A malware/botnet analysis framework written in Ruby.
For a perfect view of this document (images and links), open it through the project's code repository.
Dorothy2 is a framework created for mass malware analysis. Currently, it is mainly based on analyzing the network behavior of a virtual machine where a suspicious executable was executed. Additionally, it is able to recognize new spawned processes by comparing them with a previously created baseline. Static binary analysis and an improved system behavior analysis will be shortly introduced in the next versions.
Dorothy2 is a continuation of my Bachelor degree's final project (Dorothy: inside the Storm ) that I presented on Feb 2009. The main framework's structure remained almost the same, and it has been fully detailed in my degree's final project or in this short paper. More information about the whole project can be found on the Italian Honeyproject website.
The framework is mainly composed by four big elements that can be even executed separately:
- The Dorothy analysis engine (included in this gem)
In charge of executing a binary file into a sandbox, and then storing the generated network traffic and its screenshots into the analysis folder (moreover populating Dorothive with the basic information of the file, and CouchDB with the network pcaps).
- The (network) Data Extraction Module aka dparser (included in this gem)
In charge of dissecting the pcaps file, and storing the most relevant information (flows data, GeoIP info, etc) into Dorothive. In addition, it extracts all the files downloaded by the sandbox through HTTP/HTTPS and store them into the binary file's analysis folder.

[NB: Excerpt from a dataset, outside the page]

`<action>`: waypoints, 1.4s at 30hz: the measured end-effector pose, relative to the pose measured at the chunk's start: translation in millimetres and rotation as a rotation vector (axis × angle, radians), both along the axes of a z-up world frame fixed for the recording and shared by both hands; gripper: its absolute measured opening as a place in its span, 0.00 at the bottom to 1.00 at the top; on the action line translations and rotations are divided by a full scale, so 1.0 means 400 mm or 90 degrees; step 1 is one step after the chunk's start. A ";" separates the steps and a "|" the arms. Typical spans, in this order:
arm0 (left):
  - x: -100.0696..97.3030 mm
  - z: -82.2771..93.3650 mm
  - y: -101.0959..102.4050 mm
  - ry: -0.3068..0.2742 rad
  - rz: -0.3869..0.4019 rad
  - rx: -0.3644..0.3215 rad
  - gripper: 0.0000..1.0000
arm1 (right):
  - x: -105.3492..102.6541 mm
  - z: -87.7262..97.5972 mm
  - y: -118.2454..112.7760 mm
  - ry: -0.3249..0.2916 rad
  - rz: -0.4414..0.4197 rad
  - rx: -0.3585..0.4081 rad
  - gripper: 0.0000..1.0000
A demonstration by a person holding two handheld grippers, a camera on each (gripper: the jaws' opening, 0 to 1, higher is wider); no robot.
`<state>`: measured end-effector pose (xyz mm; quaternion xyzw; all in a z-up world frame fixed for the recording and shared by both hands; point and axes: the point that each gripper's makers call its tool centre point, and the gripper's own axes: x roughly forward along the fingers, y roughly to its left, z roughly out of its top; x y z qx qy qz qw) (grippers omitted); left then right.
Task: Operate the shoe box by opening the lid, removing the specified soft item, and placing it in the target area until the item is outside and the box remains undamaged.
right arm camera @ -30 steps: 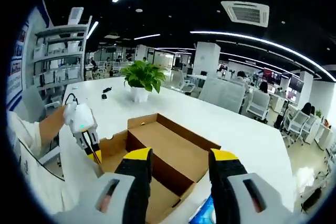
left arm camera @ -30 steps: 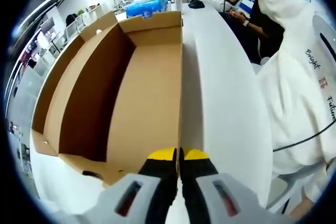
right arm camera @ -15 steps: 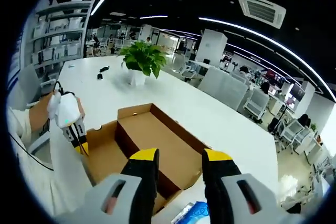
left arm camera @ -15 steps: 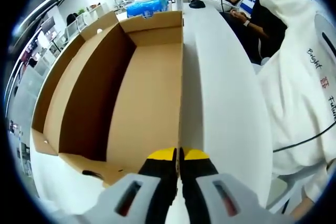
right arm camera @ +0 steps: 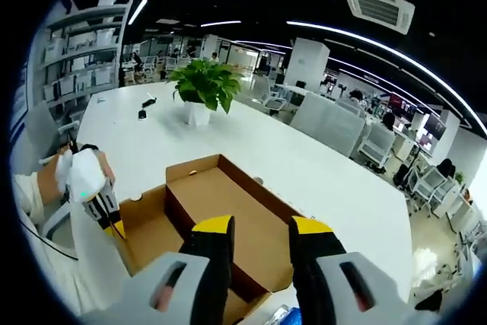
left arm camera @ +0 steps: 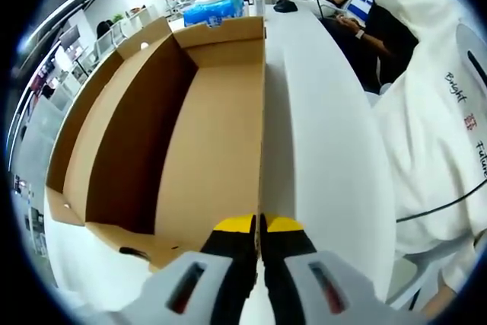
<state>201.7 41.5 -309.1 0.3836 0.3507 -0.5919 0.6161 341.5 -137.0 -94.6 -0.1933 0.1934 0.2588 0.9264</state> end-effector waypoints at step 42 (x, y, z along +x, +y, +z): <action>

- The Webgui (Coded in Rails by Andrea Valerio, and not yet included in this gem)
(Working in progress) A rails application which allows to have an interactive overview on all the acquired data. For a first glance on Andrea's first PoC take a look this video (commented in Italian).
- The Java Dorothy Drone (Mainly coded by Patrizia Martemucci and Domenico Chiarito, but not part of this gem and not publicly available.)

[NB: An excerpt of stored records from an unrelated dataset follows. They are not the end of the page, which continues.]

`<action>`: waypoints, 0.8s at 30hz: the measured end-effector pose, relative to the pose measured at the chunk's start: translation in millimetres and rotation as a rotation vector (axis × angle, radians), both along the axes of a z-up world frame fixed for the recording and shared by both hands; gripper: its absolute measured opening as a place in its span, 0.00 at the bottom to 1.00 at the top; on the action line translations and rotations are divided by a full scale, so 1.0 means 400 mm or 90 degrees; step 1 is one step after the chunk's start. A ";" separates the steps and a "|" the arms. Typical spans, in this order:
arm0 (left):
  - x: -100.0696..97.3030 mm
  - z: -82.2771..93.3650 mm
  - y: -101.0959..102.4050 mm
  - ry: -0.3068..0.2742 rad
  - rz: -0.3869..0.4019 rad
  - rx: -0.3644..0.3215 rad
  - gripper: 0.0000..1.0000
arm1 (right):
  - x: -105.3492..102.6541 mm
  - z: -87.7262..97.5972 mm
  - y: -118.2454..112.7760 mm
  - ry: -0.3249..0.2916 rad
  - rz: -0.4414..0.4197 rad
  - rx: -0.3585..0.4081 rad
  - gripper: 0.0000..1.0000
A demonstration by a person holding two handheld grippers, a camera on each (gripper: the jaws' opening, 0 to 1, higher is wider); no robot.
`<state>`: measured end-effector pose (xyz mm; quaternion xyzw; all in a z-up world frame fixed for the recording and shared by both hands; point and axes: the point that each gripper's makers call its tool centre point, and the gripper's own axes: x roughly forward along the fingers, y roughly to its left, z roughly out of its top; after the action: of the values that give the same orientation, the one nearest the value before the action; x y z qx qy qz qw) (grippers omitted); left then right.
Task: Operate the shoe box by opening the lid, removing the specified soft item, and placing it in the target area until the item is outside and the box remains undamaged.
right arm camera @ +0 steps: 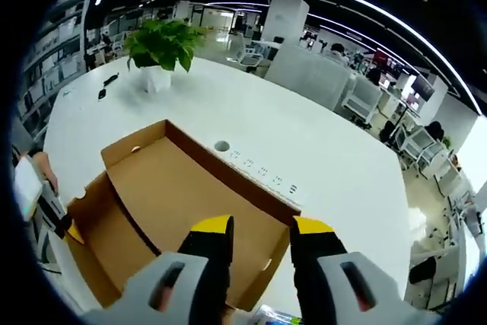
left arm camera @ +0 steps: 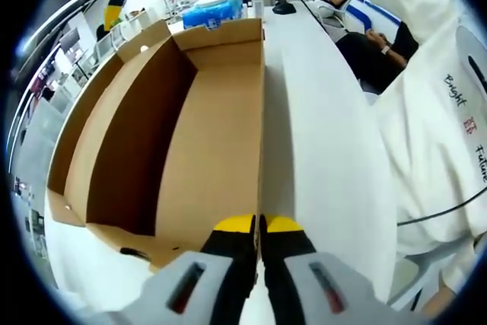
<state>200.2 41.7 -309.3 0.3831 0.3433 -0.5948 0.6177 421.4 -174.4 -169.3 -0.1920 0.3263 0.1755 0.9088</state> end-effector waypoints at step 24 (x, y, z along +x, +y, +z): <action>0.001 -0.001 0.001 0.002 -0.004 0.003 0.02 | 0.072 -0.091 -0.086 0.055 -0.085 0.035 0.28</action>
<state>200.4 42.1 -309.6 0.3846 0.3448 -0.5965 0.6144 450.2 -208.9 -205.6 -0.1369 0.3726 0.1315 0.9084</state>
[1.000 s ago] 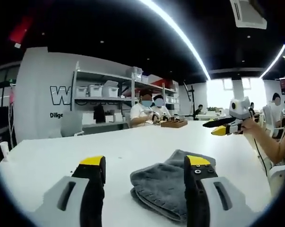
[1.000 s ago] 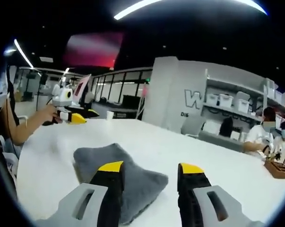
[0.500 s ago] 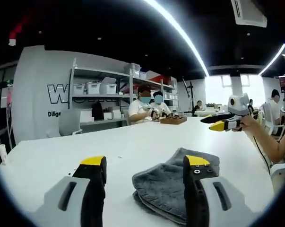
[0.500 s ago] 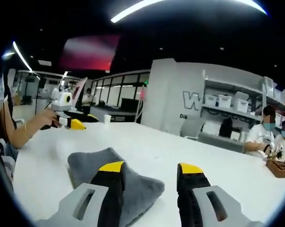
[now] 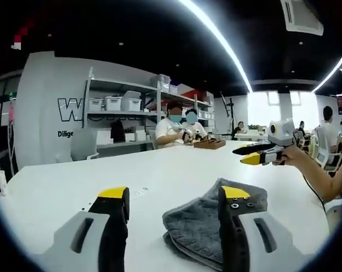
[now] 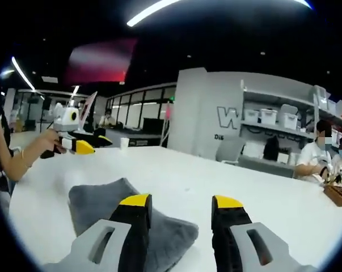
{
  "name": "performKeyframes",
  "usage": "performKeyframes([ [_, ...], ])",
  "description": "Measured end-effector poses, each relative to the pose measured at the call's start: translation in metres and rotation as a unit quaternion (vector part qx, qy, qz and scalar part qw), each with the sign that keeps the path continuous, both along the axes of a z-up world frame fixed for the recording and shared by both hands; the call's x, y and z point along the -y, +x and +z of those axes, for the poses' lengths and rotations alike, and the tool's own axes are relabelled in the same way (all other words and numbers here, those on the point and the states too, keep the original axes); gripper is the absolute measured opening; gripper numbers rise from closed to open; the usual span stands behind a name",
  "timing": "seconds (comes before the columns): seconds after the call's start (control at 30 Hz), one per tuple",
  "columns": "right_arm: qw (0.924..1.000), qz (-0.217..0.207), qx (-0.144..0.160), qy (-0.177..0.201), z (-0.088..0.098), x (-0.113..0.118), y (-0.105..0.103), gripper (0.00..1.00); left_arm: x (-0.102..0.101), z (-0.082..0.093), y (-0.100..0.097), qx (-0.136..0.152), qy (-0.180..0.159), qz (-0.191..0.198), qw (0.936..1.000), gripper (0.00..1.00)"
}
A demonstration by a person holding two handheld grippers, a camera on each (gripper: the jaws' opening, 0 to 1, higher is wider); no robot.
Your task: Open the folded towel by lifting each exposed corner and separating the folded layers until the towel lies flat within the target outline without major curled edges
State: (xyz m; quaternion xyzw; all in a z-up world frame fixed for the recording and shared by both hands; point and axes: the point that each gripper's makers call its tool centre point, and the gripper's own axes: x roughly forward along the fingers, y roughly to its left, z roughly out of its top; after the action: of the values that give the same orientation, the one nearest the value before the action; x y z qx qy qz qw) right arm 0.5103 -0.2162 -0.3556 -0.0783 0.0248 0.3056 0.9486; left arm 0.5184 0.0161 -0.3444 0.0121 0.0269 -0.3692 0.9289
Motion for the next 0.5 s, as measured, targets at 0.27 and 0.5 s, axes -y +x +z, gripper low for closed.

Our botnet infiltration module, refers to this ppt presentation for an overview.
The first three modules are (or will be soon) publicly released under GPL 3 license as tribute to the the Honeynet Project Alliance. All the information generated by the framework - i.e. binary info, timestamps, dissected network analysis - are stored into a postgres DB (Dorothive) in order to be used for further analysis. A no-SQL database (CouchDB) is also used to mass store all the traffic dumps thanks to the pcapr/xtractr technology.
I started to code this project in late 2009 while learning Ruby at the same time. Since then, I´ve been changing/improving it as long as my Ruby coding skills were improving. Because of that, you may find some parts of code not-really-tidy :)

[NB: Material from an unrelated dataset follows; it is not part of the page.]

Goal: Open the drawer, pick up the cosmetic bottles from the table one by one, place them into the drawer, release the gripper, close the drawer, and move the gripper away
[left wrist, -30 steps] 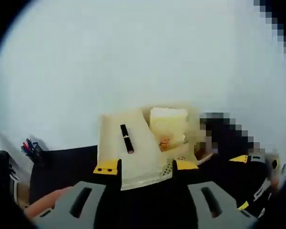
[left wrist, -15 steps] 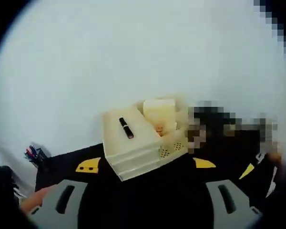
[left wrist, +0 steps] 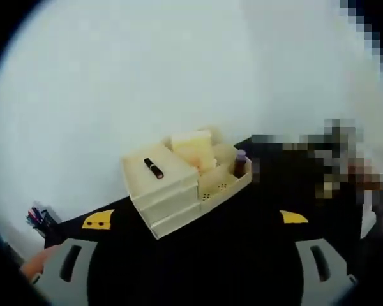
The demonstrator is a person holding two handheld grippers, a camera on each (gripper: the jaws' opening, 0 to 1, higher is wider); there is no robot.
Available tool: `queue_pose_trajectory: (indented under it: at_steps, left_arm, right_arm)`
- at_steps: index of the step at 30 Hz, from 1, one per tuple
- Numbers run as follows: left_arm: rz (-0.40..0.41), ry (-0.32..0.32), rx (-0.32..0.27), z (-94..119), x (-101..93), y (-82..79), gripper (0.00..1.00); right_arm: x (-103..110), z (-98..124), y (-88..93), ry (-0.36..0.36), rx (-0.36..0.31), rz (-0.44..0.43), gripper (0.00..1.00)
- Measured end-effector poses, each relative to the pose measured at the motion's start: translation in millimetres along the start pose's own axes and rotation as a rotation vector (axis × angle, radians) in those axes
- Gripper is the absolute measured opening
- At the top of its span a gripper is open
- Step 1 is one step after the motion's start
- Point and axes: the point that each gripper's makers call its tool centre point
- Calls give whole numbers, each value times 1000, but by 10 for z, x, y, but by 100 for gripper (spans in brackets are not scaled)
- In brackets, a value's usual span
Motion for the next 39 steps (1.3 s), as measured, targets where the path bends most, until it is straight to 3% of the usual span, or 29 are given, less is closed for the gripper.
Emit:
queue_pose_trajectory:
  at_steps: [4, 11, 17, 34, 39]
  left_arm:
    - [18, 32, -19, 15, -2, 78, 96]
    - [-1, 131, -29, 39, -189, 210, 96]
    - [-24, 153, -32, 59, -244, 333, 96]
    - [-10, 189, -85, 241, -36, 582, 96]
    - [-18, 202, -83, 223, -8, 727, 96]
  right_arm:
    - [40, 112, -9, 22, 1, 3, 93]
    - [108, 288, -15, 45, 9, 9, 93]
    - [27, 428, -10, 83, -8, 1, 93]
    - [45, 750, 255, 110, -1, -39, 93]
    - [126, 781, 364, 127, -15, -54, 93]
Point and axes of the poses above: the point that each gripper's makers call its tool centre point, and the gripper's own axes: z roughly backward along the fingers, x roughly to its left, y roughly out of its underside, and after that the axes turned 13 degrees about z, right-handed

WARNING: The current version of Dorothy only utilizes VMWare ESX5 as its Virtual Sandbox Module (VSM). Thus, the free version of ESXi is not supported due to its limitations in using the vSphere 5 API. However, the overall framework could be easily customized in order to use another virtualization engine. Dorothy2 is very modular,and any customization or modification is very welcome.
Dorothy needs the following software (not expressly in the same host) in order to be executed:
- VMWare ESX >= 5.0 (tip: if you download ESXi, you can evaluate ESX for 30 days)
- Ruby 1.8.7
- Postgres >= 9.0
- At least one Windows virtual machine
- One unix-like machine dedicated to the Network Analysis Engine(NAM) (tcpdump/ssh needed)
- pcapr-local (only used by doroParser)
- MaxMind libraries (only used by doroParser)
Regarding the Operating System
- Dorothy has been designed to run on any *nix system. So far it was successfully tested on OSX and Linux.
- The virtual machines used as sandboxes are meant to be Windows based (successfully tested on XP)
- Only pcapr-local strictly requires Linux, if you want to use a Mac for executing this gem (like I do), install it into the NAM (as this guide suggests)
It is recommended to follow this step2step process:
- Set your ESX environment
- Sample setup
- Install the required software
- Install Dorothy and libmagic libraries
- Start Dorothy, and configure it
- Use Dorothy
1. Set your ESX environment
Basic configuration (ssh)
Configuration->Security Profile->Services->Proprieties->SSH->Options->Start and Stop with host->Start->OK
Configure two separate virtual networks, one dedicated exclusively to the SandBoxes (See Sample Setups)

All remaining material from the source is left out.